Begin with the first line below and retype each line exactly through the line containing "Provide the segmentation of the black pants". Any pictures are to be left out.

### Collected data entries

--*--

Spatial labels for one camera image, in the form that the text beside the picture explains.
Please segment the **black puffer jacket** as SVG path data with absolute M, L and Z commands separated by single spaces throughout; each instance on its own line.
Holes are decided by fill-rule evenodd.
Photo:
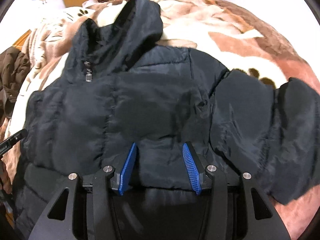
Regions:
M 150 0 L 130 0 L 105 27 L 86 20 L 62 75 L 31 94 L 13 182 L 21 239 L 290 238 L 271 202 L 319 184 L 319 94 L 160 45 L 162 33 Z M 185 142 L 202 164 L 199 195 Z

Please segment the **brown puffer jacket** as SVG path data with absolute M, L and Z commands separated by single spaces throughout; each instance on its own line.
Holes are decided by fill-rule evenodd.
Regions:
M 1 119 L 11 118 L 23 81 L 30 71 L 27 54 L 15 47 L 1 53 Z

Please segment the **wooden headboard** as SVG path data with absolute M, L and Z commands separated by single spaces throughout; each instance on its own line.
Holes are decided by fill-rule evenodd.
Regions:
M 14 43 L 13 43 L 13 47 L 21 50 L 24 42 L 26 41 L 26 39 L 28 38 L 28 36 L 31 34 L 31 30 L 26 31 L 22 36 L 20 36 Z

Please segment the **brown and cream plush blanket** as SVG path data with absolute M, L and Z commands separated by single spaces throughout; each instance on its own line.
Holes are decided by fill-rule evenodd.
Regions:
M 309 64 L 271 26 L 249 11 L 222 0 L 150 0 L 160 7 L 163 33 L 158 44 L 193 48 L 209 54 L 230 70 L 239 70 L 279 88 L 290 78 L 302 80 L 319 94 L 319 81 Z M 27 74 L 7 135 L 26 129 L 26 109 L 33 92 L 42 91 L 62 75 L 73 38 L 86 20 L 99 27 L 115 22 L 128 3 L 95 4 L 88 11 L 68 8 L 43 20 L 29 35 L 22 51 L 30 58 Z M 13 182 L 21 156 L 19 141 L 4 157 L 4 186 L 15 214 Z M 319 184 L 287 204 L 272 200 L 289 239 L 314 239 L 319 223 Z

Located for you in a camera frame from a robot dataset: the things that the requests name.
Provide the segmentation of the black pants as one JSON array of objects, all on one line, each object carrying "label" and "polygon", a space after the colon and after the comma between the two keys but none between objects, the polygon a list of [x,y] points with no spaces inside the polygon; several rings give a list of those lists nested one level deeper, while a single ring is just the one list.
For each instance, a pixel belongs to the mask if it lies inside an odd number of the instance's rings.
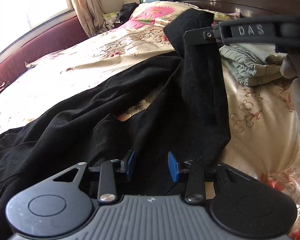
[{"label": "black pants", "polygon": [[186,46],[186,31],[209,27],[210,12],[189,9],[164,28],[174,48],[63,100],[24,127],[0,135],[0,239],[18,192],[85,161],[100,165],[136,152],[126,194],[181,194],[167,155],[211,165],[230,141],[228,99],[216,44]]}]

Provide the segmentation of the folded grey-green clothes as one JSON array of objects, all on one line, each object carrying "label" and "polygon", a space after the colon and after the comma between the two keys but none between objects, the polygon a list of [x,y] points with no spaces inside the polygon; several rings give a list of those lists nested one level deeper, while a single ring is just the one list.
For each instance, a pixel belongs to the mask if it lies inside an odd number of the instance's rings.
[{"label": "folded grey-green clothes", "polygon": [[258,86],[282,77],[286,54],[276,53],[273,44],[233,43],[219,49],[222,63],[243,86]]}]

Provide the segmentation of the floral satin bedspread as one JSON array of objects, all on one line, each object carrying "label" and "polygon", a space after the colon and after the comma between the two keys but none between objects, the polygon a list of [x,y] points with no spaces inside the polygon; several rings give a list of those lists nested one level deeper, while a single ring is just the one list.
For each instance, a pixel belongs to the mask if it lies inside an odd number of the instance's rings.
[{"label": "floral satin bedspread", "polygon": [[[192,5],[152,2],[138,6],[123,26],[67,49],[25,60],[27,71],[0,94],[0,134],[25,126],[60,101],[99,85],[152,56],[172,51],[163,28]],[[298,208],[292,239],[300,239],[299,121],[290,81],[273,63],[271,46],[244,45],[261,66],[255,81],[234,73],[236,57],[222,50],[231,140],[222,161],[288,194]],[[274,76],[267,75],[273,69]]]}]

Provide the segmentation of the maroon upholstered bench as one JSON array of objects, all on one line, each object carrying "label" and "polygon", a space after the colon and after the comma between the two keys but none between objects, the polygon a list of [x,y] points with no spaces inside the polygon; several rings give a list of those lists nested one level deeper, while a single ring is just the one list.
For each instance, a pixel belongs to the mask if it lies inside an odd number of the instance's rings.
[{"label": "maroon upholstered bench", "polygon": [[21,46],[16,52],[0,63],[0,85],[3,82],[13,83],[26,72],[26,64],[49,53],[74,46],[88,36],[75,16],[48,29]]}]

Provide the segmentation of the black bag on nightstand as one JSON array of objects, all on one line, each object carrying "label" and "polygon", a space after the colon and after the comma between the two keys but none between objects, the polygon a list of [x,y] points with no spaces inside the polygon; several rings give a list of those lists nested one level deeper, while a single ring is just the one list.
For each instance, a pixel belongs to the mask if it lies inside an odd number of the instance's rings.
[{"label": "black bag on nightstand", "polygon": [[126,23],[138,6],[139,4],[135,2],[124,4],[118,14],[120,24]]}]

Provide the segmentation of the beige curtain right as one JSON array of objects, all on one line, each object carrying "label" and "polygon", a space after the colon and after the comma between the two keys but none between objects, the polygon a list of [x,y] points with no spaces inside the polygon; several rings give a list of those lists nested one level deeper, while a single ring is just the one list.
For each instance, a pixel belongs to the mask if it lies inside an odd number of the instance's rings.
[{"label": "beige curtain right", "polygon": [[103,18],[104,10],[99,0],[71,0],[71,3],[89,38],[108,30]]}]

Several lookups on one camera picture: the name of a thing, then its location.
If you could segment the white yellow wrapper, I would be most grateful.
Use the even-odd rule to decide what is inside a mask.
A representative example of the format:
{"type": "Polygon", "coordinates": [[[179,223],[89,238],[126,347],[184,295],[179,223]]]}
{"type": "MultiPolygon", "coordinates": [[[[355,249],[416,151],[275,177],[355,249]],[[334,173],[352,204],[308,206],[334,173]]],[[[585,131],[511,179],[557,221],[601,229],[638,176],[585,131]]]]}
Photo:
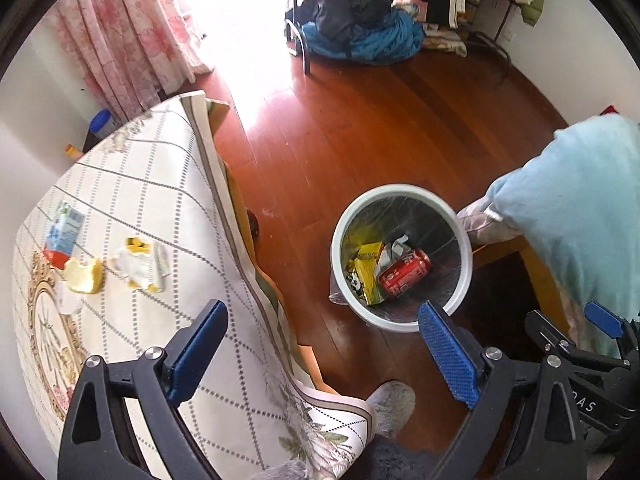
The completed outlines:
{"type": "Polygon", "coordinates": [[[162,292],[170,274],[167,252],[163,244],[142,238],[127,237],[110,260],[115,273],[132,288],[145,292],[162,292]]]}

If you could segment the red cola can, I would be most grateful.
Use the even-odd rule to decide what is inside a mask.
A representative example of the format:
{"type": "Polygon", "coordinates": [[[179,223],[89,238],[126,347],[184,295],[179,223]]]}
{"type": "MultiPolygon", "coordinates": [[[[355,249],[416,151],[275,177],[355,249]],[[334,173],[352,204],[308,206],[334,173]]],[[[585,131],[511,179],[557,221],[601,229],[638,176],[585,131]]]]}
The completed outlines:
{"type": "Polygon", "coordinates": [[[387,297],[398,297],[423,280],[431,270],[431,259],[422,249],[411,249],[378,276],[387,297]]]}

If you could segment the white medicine box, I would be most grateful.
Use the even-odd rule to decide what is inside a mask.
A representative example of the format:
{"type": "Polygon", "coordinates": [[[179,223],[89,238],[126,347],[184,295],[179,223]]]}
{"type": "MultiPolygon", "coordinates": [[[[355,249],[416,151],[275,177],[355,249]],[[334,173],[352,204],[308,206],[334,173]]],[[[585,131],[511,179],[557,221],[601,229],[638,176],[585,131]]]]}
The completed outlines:
{"type": "Polygon", "coordinates": [[[408,235],[404,234],[403,236],[396,238],[393,242],[384,244],[380,254],[378,255],[378,260],[376,260],[374,273],[379,274],[385,271],[407,252],[410,252],[411,247],[409,246],[408,241],[408,235]]]}

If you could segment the yellow snack bag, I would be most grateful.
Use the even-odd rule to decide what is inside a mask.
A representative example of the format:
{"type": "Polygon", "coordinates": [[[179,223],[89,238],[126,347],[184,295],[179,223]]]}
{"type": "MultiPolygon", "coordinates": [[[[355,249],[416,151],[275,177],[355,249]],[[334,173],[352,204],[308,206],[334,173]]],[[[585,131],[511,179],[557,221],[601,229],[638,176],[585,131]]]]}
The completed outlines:
{"type": "Polygon", "coordinates": [[[346,264],[347,283],[367,306],[375,306],[383,301],[376,280],[376,266],[382,249],[383,244],[380,242],[364,244],[358,248],[356,256],[346,264]]]}

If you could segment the clear plastic cup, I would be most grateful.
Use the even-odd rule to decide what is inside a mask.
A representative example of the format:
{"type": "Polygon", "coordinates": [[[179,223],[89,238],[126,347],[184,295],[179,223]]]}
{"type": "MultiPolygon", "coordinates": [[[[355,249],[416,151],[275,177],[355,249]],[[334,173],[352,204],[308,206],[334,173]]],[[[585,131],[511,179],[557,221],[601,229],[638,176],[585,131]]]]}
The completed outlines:
{"type": "Polygon", "coordinates": [[[54,287],[55,305],[60,315],[73,315],[82,308],[83,294],[73,292],[64,281],[57,282],[54,287]]]}

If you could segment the white round trash bin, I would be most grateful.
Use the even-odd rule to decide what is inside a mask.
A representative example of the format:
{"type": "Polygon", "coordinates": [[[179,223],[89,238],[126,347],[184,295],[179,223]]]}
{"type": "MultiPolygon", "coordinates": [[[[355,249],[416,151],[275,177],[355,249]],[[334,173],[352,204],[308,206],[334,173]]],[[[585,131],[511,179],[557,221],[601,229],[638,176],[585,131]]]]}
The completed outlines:
{"type": "Polygon", "coordinates": [[[447,314],[461,306],[472,267],[469,237],[442,198],[386,184],[358,196],[337,221],[329,300],[381,330],[415,333],[422,304],[447,314]]]}

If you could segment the grey fluffy slipper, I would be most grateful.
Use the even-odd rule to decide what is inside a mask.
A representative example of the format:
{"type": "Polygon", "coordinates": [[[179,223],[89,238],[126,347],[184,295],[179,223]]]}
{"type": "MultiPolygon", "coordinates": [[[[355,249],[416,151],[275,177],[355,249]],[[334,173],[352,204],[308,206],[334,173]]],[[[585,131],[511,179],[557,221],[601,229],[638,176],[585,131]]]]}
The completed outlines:
{"type": "Polygon", "coordinates": [[[376,433],[396,439],[416,407],[413,388],[399,380],[389,380],[367,397],[376,416],[376,433]]]}

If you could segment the beige pillow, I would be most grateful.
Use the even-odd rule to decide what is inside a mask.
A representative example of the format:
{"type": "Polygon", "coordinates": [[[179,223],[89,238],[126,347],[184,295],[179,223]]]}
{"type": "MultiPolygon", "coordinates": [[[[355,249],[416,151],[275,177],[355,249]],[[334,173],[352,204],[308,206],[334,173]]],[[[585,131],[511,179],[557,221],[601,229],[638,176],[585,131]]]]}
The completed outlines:
{"type": "Polygon", "coordinates": [[[515,226],[498,213],[487,196],[462,208],[457,217],[473,245],[507,242],[521,235],[515,226]]]}

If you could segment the light blue bed blanket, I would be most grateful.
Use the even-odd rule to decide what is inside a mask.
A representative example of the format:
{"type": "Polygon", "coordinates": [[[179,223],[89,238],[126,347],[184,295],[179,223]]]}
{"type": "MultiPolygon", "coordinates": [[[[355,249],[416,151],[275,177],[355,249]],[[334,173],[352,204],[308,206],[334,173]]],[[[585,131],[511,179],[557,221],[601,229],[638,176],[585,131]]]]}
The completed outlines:
{"type": "Polygon", "coordinates": [[[491,208],[522,233],[578,308],[639,316],[639,124],[593,116],[555,131],[536,157],[489,185],[491,208]]]}

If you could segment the yellow fruit peel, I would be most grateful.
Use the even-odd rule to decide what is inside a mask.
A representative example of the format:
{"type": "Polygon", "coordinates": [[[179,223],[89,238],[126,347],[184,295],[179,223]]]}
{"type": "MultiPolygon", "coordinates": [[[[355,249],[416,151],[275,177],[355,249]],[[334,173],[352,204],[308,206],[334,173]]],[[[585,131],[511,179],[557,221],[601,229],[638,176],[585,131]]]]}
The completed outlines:
{"type": "Polygon", "coordinates": [[[66,261],[63,278],[69,290],[78,294],[96,294],[103,282],[103,263],[99,259],[92,259],[87,263],[82,263],[76,258],[66,261]]]}

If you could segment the patterned white tablecloth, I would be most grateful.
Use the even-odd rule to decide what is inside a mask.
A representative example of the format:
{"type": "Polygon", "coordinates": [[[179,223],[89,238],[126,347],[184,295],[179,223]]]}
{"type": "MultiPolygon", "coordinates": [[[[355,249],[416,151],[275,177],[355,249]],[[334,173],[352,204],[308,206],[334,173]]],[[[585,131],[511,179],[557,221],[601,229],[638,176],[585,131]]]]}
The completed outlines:
{"type": "Polygon", "coordinates": [[[247,479],[301,460],[337,479],[374,434],[366,402],[321,390],[299,354],[277,287],[256,266],[226,165],[213,142],[218,108],[203,92],[158,104],[101,142],[47,190],[18,228],[12,262],[14,333],[23,378],[51,448],[60,445],[79,370],[97,354],[129,361],[163,346],[209,300],[229,326],[180,415],[218,474],[247,479]],[[72,256],[99,259],[103,282],[60,315],[64,281],[43,253],[61,202],[86,218],[72,256]],[[110,265],[127,237],[165,246],[162,292],[132,288],[110,265]]]}

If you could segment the blue milk carton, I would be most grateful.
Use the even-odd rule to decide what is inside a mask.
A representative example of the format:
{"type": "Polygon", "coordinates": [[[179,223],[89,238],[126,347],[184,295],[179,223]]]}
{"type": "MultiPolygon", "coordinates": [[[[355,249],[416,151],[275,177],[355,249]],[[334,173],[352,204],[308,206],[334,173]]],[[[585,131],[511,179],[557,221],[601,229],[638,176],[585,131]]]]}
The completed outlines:
{"type": "Polygon", "coordinates": [[[43,246],[44,256],[55,268],[62,270],[72,256],[85,218],[82,212],[69,203],[58,204],[43,246]]]}

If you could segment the orange cap bottle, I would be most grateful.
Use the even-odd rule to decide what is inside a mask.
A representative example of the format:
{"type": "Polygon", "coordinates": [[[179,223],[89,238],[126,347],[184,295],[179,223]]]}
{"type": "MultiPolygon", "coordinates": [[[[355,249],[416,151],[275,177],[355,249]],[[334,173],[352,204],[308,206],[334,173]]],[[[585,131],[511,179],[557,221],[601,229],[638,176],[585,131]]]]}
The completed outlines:
{"type": "Polygon", "coordinates": [[[76,148],[76,146],[73,146],[73,144],[67,144],[64,152],[69,158],[73,160],[79,160],[82,156],[84,156],[84,153],[79,148],[76,148]]]}

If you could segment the blue lid plastic jar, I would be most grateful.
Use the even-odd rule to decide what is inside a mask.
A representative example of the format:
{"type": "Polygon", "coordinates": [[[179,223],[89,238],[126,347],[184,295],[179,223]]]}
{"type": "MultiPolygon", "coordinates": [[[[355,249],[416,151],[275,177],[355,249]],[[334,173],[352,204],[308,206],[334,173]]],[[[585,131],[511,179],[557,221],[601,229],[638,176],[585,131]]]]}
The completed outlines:
{"type": "Polygon", "coordinates": [[[110,110],[104,108],[96,113],[89,124],[88,133],[97,139],[104,140],[118,128],[117,122],[110,110]]]}

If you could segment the pink floral curtain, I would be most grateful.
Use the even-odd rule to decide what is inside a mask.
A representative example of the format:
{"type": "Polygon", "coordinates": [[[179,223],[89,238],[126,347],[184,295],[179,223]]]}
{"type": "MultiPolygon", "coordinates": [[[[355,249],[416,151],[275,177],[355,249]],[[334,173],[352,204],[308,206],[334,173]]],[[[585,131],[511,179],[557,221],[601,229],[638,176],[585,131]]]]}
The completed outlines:
{"type": "Polygon", "coordinates": [[[176,0],[58,0],[46,23],[118,122],[213,70],[176,0]]]}

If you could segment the blue and black clothes pile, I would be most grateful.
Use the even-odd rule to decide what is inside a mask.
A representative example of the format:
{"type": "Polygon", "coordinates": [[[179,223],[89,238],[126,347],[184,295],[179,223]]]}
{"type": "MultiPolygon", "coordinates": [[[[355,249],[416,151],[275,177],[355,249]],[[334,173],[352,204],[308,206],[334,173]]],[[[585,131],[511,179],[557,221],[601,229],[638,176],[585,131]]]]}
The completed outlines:
{"type": "Polygon", "coordinates": [[[310,52],[337,61],[394,64],[425,39],[422,24],[392,0],[304,0],[284,17],[299,22],[310,52]]]}

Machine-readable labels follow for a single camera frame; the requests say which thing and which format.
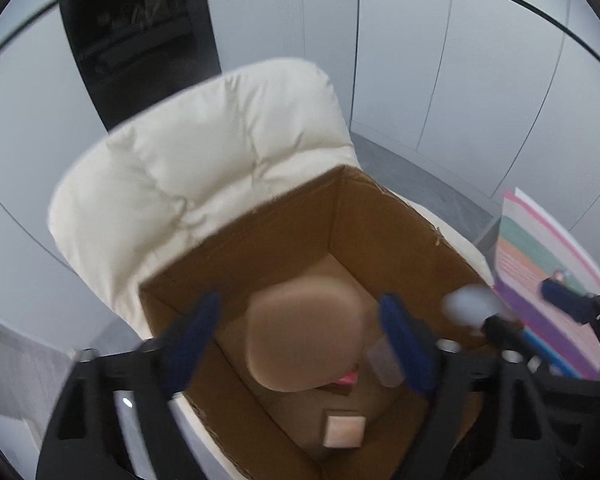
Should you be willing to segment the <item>purple blue small tube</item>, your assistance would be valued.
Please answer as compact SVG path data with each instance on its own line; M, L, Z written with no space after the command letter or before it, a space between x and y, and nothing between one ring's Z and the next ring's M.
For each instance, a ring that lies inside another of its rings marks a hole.
M552 275L552 280L567 286L572 280L572 276L568 271L556 270Z

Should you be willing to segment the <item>tan makeup sponge puff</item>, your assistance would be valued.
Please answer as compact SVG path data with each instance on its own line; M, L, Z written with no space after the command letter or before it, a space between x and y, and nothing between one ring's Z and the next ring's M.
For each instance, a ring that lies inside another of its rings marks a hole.
M268 390L320 388L358 365L364 337L365 304L354 286L330 276L302 276L249 300L246 364Z

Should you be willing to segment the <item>cardboard box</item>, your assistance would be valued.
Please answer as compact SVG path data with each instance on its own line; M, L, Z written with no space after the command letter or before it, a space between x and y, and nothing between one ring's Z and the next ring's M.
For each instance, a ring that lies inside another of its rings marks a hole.
M400 380L379 322L394 292L468 349L443 297L480 274L449 235L363 171L341 167L254 208L140 286L162 334L206 292L221 318L186 390L202 436L248 479L388 479L427 404Z

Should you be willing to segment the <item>beige small carton box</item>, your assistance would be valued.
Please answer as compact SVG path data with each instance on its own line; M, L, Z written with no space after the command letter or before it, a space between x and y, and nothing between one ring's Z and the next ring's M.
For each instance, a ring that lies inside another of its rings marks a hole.
M364 440L366 417L353 412L328 412L323 431L324 448L359 448Z

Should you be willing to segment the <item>red gold tin can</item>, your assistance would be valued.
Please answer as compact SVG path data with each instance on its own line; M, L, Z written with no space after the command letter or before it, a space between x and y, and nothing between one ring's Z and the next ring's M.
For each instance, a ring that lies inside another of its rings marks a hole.
M338 378L334 382L330 382L324 386L321 386L321 390L339 394L340 396L348 396L353 388L358 383L358 369L354 368L344 374L342 377Z

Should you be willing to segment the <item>cream padded chair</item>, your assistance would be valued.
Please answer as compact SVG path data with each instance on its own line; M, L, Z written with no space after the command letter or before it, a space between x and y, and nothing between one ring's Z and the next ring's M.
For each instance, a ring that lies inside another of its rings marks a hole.
M341 167L363 171L326 74L300 58L276 58L197 84L119 126L62 178L47 224L73 270L142 344L172 322L152 332L140 286L247 212ZM490 281L462 234L388 191L451 237L478 285ZM169 406L204 479L205 457L230 478L248 479L212 451L186 390Z

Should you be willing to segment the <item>white small table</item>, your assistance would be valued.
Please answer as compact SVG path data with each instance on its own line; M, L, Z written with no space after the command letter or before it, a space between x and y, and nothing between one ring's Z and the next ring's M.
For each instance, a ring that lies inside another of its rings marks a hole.
M504 195L501 233L548 273L569 272L579 287L600 293L600 266L582 245L530 196L515 188Z

--*--

### Task response
Spatial labels for one camera image, in the form that the text beside the picture explains.
Please segment the **black puffer jacket** as SVG path data with absolute M, L and Z commands separated by single spaces throughout; each instance on its own line.
Holes are decided by fill-rule evenodd.
Photo:
Regions:
M 150 0 L 130 0 L 105 27 L 86 20 L 62 75 L 31 94 L 13 182 L 21 239 L 290 238 L 271 202 L 319 184 L 319 94 L 160 45 L 162 33 Z M 185 142 L 202 164 L 199 195 Z

Please segment the **brown puffer jacket** as SVG path data with absolute M, L and Z commands separated by single spaces throughout; each instance on its own line.
Holes are decided by fill-rule evenodd.
Regions:
M 1 119 L 11 118 L 23 81 L 30 71 L 27 54 L 15 47 L 1 53 Z

Please segment the **wooden headboard** as SVG path data with absolute M, L and Z commands separated by single spaces throughout; each instance on its own line.
Holes are decided by fill-rule evenodd.
Regions:
M 14 43 L 13 43 L 13 47 L 21 50 L 24 42 L 26 41 L 26 39 L 28 38 L 28 36 L 31 34 L 31 30 L 26 31 L 22 36 L 20 36 Z

Please segment the **brown and cream plush blanket** as SVG path data with absolute M, L and Z commands separated by single spaces throughout; each instance on its own line.
Holes are decided by fill-rule evenodd.
Regions:
M 309 64 L 271 26 L 249 11 L 222 0 L 150 0 L 160 7 L 163 33 L 158 44 L 193 48 L 209 54 L 230 70 L 239 70 L 279 88 L 290 78 L 302 80 L 319 94 L 319 81 Z M 27 74 L 7 135 L 26 129 L 26 109 L 33 92 L 42 91 L 62 75 L 73 38 L 86 20 L 99 27 L 115 22 L 128 3 L 95 4 L 88 11 L 68 8 L 43 20 L 29 35 L 22 51 L 30 58 Z M 13 182 L 21 156 L 19 141 L 4 157 L 4 186 L 15 214 Z M 319 184 L 287 204 L 272 200 L 289 239 L 314 239 L 319 223 Z

Located for you in a camera frame from a robot dataset: the things that the requests name.
Provide the segmentation of the black pants as one JSON array of objects, all on one line, each object carrying "label" and "polygon", a space after the colon and after the comma between the two keys but none between objects, the polygon a list of [x,y] points with no spaces inside the polygon; several rings give a list of those lists nested one level deeper, while a single ring is just the one list.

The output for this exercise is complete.